• Task objective: From the first line to the last, write out the material exactly.

• Available data:
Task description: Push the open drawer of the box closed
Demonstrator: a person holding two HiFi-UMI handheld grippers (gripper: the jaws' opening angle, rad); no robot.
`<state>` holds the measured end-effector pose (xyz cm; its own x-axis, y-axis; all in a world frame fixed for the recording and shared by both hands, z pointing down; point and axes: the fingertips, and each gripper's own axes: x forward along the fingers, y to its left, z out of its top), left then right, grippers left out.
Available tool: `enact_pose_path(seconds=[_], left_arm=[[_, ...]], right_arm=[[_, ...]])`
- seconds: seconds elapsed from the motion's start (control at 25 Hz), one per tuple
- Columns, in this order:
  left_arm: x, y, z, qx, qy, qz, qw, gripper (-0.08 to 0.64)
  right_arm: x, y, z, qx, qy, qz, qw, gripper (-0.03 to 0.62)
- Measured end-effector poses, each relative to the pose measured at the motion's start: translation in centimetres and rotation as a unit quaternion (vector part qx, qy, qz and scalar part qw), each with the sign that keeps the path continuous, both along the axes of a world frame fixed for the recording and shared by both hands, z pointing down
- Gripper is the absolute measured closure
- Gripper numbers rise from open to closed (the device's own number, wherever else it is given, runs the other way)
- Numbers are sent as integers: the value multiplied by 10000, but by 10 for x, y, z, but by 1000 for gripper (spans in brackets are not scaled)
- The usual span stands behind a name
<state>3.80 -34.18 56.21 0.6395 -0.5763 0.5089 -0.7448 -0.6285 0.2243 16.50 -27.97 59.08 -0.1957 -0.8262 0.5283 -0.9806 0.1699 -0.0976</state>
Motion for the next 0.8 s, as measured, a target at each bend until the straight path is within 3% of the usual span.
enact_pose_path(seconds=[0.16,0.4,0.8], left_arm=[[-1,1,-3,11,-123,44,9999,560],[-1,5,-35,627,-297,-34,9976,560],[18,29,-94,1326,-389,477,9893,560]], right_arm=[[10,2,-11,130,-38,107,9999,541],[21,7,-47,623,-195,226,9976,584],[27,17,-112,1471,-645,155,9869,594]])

• Written solution:
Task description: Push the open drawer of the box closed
Demonstrator: a person holding two HiFi-UMI handheld grippers (gripper: the jaws' opening angle, rad); no robot.
`<state>` holds the measured end-effector pose (xyz cm; its own x-axis, y-axis; all in a world frame fixed for the recording and shared by both hands, z pointing down; point and axes: the fingertips, and each gripper's own axes: x forward along the fingers, y to its left, z out of its top), left then right, grippers left out.
Available tool: `enact_pose_path(seconds=[_], left_arm=[[_, ...]], right_arm=[[_, ...]])`
- seconds: seconds elapsed from the motion's start (control at 25 Hz), one per tuple
- Columns, in this order:
  left_arm: x, y, z, qx, qy, qz, qw, gripper (-0.08 to 0.64)
  right_arm: x, y, z, qx, qy, qz, qw, gripper (-0.03 to 0.62)
- Measured end-effector poses, each relative to the pose measured at the motion's start: translation in centimetres and rotation as a unit quaternion (vector part qx, qy, qz and scalar part qw), each with the sign that keeps the path continuous, both along the axes of a world frame fixed for the recording and shared by both hands, z pointing down
- Gripper is the absolute measured closure
- Gripper numbers rise from open to closed (the device's own number, wherever else it is given, runs the other way)
- Numbers are sent as integers: the value multiplied by 10000, but by 10 for x, y, z, but by 1000 for gripper (spans in brackets are not scaled)
- The usual span stands behind a name
<state>3.80 -34.18 56.21 0.6395 -0.5763 0.5089 -0.7448 -0.6285 0.2243 16.50 -27.97 59.08 -0.1957 -0.8262 0.5283 -0.9806 0.1699 -0.0976</state>
Motion for the next 0.8 s, as measured, a target at each bend until the straight path is within 3% of the usual span.
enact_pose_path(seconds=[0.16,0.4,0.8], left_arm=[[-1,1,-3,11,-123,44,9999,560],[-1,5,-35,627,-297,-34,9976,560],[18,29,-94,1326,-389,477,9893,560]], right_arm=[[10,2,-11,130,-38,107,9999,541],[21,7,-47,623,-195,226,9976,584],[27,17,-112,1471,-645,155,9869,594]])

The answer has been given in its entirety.